In UK/Ireland you can easily identify if the venue in question is paying for the commercial package as it will intermittently display a pint glass symbol in a bottom corner of the screen. Indeed, Sky investigators, who do spot checks, use it to quickly ensure that the pub has a valid pub contract and not a residential contract.

https://www.express.co.uk/showbiz/tv-radio/668952/why-pub-TV...

La Liga are presumably muxing infrasonic audio into their residential streams to try and:

(a) watermark the residential account(s) used to provide the streaming services so they can prosecute the providers

(b) Detect commercial usage of residential accounts used in piracy to prosecute the venues, by listening out via the App.

They could presumably get around GDPR by virtue of the fact they're only listening and recording audio out of human audible range, and only for identification of copyright infringement as per the TOS of the La Liga App.

throw0101d|5 months ago

> In addition, it uses the geolocation of the phone to locate exactly where the establishment is located.

How much do GPS/Galileo/GNSS jammers go for nowadays?

inasio|5 months ago

In days of prison time?

next_xibalba|5 months ago

I would never agree to this. But it doesn't strike me as particularly unethical, either. So long as both parties understand what they're agreeing to, this seems perfectly fine.

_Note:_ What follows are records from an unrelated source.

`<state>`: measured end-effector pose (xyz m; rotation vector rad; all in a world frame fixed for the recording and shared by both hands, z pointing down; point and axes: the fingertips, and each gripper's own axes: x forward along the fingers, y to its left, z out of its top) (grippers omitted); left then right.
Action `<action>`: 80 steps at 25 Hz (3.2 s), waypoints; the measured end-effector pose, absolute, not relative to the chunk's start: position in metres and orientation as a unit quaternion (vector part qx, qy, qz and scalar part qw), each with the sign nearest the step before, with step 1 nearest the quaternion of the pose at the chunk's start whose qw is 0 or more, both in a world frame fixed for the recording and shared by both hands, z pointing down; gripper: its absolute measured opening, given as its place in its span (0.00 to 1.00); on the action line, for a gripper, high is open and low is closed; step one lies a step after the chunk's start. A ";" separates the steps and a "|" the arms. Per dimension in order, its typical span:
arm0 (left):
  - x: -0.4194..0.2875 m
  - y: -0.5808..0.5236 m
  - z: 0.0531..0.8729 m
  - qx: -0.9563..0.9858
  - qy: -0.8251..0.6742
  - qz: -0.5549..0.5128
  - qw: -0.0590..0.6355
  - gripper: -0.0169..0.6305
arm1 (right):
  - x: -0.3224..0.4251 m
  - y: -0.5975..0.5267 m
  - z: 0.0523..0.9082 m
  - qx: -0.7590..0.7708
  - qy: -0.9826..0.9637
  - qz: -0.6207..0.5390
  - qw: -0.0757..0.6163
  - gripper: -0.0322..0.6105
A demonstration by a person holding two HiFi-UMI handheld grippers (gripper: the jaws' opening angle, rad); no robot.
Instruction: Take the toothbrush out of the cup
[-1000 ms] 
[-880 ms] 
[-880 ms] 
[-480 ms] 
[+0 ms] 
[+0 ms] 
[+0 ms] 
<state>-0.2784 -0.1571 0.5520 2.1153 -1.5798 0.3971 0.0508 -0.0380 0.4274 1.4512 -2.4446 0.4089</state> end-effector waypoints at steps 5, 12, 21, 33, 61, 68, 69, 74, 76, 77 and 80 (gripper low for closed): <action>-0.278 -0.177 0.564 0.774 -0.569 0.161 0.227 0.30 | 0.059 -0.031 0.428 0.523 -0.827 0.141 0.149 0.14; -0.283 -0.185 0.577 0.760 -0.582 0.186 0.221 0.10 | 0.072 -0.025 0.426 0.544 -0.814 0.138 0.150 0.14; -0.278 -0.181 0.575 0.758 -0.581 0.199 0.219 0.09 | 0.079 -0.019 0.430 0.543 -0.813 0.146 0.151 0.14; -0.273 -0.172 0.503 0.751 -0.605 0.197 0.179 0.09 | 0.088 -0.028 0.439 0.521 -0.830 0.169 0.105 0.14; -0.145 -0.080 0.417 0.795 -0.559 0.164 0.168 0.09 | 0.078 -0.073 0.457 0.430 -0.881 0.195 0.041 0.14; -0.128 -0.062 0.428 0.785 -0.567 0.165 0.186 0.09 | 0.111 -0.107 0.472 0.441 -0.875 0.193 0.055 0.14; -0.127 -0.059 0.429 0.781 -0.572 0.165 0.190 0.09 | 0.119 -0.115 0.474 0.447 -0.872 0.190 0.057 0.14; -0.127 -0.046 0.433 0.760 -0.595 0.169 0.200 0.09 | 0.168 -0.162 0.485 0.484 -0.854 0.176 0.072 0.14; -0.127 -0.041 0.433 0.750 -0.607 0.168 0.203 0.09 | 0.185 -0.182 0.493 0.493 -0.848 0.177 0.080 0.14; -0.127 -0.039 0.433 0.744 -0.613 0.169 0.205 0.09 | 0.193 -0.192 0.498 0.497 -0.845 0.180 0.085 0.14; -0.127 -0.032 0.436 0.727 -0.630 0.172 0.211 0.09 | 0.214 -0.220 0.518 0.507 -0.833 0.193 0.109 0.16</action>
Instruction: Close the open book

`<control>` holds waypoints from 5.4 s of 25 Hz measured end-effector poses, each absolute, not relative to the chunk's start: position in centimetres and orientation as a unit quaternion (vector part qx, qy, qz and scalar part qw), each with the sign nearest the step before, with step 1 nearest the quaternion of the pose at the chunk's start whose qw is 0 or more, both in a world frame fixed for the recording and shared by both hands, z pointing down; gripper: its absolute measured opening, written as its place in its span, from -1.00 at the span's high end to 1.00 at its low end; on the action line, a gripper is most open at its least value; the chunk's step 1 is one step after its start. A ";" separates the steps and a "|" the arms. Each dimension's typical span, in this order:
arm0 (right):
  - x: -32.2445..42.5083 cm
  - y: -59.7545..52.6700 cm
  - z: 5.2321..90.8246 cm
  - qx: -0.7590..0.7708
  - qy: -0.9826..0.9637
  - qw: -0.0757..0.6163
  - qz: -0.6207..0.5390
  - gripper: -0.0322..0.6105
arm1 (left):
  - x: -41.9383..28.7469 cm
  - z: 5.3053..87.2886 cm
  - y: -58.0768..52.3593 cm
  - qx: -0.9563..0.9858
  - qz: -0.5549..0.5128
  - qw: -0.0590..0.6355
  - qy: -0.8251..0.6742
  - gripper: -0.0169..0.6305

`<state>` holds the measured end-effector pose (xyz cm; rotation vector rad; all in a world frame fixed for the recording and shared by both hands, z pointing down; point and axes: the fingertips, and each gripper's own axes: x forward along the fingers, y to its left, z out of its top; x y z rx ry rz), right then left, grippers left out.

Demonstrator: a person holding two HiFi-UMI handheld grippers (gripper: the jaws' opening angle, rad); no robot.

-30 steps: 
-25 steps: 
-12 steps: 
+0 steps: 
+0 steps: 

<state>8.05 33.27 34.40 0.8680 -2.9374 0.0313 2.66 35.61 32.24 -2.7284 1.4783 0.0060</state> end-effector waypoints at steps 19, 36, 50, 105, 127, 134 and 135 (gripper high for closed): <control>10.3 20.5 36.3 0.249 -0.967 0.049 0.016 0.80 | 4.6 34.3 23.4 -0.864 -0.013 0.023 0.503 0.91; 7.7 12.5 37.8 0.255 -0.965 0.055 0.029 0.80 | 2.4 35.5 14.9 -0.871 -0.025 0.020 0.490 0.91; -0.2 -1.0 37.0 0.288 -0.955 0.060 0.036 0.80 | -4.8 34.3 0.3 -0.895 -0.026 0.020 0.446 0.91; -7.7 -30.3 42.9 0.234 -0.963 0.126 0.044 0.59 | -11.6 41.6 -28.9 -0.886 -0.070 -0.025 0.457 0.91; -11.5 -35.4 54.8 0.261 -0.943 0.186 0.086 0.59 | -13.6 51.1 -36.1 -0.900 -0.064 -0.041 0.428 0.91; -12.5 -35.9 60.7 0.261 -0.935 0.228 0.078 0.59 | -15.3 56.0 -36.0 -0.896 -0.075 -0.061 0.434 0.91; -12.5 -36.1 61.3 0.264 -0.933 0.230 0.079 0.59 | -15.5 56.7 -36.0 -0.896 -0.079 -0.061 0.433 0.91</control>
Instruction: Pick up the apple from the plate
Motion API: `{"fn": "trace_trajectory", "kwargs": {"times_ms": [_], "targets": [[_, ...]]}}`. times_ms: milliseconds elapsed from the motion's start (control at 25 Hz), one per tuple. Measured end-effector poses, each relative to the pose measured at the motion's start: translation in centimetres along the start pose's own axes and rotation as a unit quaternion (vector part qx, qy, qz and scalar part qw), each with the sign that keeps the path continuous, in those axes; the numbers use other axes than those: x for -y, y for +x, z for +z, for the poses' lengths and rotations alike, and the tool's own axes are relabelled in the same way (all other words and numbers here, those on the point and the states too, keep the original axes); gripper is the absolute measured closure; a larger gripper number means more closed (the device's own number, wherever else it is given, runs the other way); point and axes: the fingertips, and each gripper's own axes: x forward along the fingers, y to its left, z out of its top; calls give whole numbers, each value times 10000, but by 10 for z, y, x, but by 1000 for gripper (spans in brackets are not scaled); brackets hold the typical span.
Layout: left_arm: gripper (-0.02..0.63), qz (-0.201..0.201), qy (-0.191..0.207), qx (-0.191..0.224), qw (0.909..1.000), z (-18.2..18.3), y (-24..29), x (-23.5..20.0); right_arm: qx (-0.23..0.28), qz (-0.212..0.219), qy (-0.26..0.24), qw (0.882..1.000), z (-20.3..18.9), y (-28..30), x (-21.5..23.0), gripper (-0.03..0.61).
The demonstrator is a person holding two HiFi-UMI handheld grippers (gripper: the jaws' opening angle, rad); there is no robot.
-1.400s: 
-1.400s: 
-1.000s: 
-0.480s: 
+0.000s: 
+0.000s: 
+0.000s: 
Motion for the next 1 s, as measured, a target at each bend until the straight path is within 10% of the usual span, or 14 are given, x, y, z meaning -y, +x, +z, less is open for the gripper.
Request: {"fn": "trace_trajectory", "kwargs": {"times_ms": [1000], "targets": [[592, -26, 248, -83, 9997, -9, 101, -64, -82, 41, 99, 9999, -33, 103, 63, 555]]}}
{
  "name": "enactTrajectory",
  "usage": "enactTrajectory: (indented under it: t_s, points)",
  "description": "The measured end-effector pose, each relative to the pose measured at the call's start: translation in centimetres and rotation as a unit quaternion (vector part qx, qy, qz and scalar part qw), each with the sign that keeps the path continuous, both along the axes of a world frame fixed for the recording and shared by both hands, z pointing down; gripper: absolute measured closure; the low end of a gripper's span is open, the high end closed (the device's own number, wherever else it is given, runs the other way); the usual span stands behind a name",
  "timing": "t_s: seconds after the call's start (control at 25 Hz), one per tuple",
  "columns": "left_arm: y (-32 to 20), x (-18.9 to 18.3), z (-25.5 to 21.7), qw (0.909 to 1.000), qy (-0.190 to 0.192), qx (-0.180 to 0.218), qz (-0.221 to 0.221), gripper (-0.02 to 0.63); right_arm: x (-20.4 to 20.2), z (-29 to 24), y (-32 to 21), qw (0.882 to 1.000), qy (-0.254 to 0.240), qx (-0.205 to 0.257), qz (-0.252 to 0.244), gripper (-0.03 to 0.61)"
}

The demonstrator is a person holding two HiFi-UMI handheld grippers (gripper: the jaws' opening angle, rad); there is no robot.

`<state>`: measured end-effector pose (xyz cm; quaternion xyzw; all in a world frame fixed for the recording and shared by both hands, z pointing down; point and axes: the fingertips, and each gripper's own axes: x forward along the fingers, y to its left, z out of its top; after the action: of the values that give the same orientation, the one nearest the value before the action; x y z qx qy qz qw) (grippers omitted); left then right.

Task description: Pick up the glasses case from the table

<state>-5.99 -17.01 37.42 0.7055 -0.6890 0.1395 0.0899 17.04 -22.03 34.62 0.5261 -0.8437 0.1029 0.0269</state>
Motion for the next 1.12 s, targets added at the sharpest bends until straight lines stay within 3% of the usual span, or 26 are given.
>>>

If, for example, the NFL ever did this, I would just not watch.

saghm|5 months ago

I'm not sure about other sports, but for the MLB, there are some very strange policies that make it difficult to watch games even if you want to pay for it, mostly stemming from the local broadcasters of the games. Even if you sign up for the subscription service to stream games, they'll "black out" the games that they expect you to be able to watch by getting a cable subscription, which not only is ridiculous (since one on of the main selling points for streaming is to not have to pay for a bundle of things you mostly don't want to be able to get the few things you do), but it assumes that people will never be traveling and unable to watch the games locally even if they do normally have access to it. My dad frequently travels for work, and he pays for the streaming service mostly to be able to watch Phillies games despite living in the Boston area, but the blackout rules mean that he can't even watch the Red Sox games with the streaming service if he's traveling outside of Boston. He also can't watch the Phillies games when they play the Red Sox in Boston, which is mostly fine, but it's still a little weird since he'll be have to watch the Red Sox broadcast (and therefore their commentators) rather than the Phillies one he's used to seeing for their games. The games that are given special slots on ESPN also tend to be blacked out for everyone, so that also causes issues for people wanting to stream them even if it's not a local game. The whole model seems to be more about trying to railroad people in paying for a less convenient, more expensive product even when they actively want to pay for something that's actually available but artificially limited. I don't get why anyone would be surprised that people just turn to "piracy" when things work like this.

DangitBobby|5 months ago

And this is how free markets result in dystopia.

throwaway894345|5 months ago

The whole copyright institution seems pretty unethical to me. It's wild that someone can own the royalties to a particular piece of content for 70+ years after the original creator dies (at least that's the law in the US, I assume similar elsewhere), and that the creator can unilaterally name his price for licenses to that content (you can't even know if you want the content without first paying for a license to consume it) and then if you want to put the content into a different format (for example, if you own an HD Blu-Ray and want to put it on a hard drive) you effectively have to pay for a _new license_ for the same content. This is just scratching the surface of the ethical bankruptcy associated with intellectual property.